» The input:
'''

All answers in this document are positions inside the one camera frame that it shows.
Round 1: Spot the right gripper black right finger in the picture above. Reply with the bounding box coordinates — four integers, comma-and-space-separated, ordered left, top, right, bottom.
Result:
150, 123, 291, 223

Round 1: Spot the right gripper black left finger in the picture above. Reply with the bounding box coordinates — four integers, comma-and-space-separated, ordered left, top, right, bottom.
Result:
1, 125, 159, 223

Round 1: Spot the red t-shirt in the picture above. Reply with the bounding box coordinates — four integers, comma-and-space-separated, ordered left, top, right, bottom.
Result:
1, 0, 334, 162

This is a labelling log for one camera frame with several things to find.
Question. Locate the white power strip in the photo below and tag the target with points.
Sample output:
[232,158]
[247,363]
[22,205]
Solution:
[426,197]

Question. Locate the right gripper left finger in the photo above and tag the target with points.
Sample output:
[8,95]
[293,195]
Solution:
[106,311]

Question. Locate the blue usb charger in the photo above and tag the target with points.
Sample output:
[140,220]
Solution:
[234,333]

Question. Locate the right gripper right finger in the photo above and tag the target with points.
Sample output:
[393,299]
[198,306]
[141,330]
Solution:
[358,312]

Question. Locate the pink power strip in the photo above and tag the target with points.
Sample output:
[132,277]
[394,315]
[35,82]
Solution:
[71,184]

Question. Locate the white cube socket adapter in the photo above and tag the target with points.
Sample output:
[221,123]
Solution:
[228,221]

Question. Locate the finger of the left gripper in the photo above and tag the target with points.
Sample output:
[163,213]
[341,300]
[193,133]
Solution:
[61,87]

'''
'''

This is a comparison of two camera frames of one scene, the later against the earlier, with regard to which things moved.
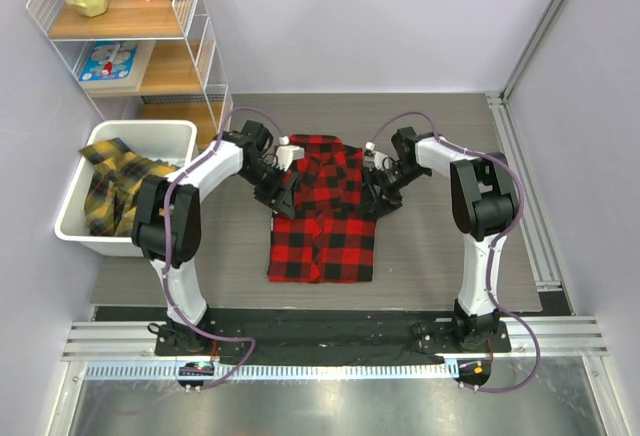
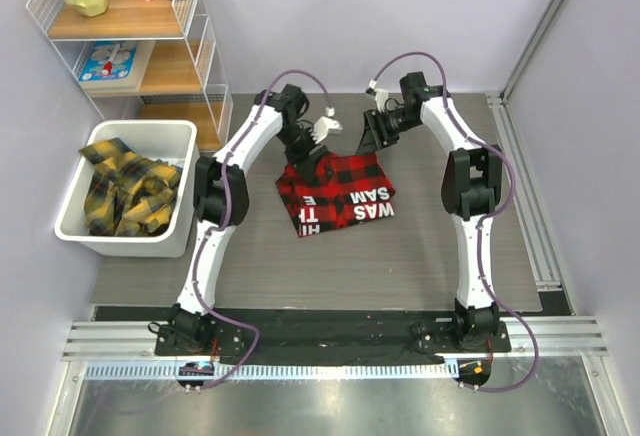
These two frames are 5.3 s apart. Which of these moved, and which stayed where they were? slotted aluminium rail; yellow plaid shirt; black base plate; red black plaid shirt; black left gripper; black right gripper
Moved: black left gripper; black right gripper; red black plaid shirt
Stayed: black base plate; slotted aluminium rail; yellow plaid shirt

'''

» Problem requirements:
Report back each line of the entries that holds the string "power".

» Exercise solution:
Question. Locate the white power strip in the photo below and tag the target with points.
Question. Locate the pink power strip in the photo above and tag the target with points.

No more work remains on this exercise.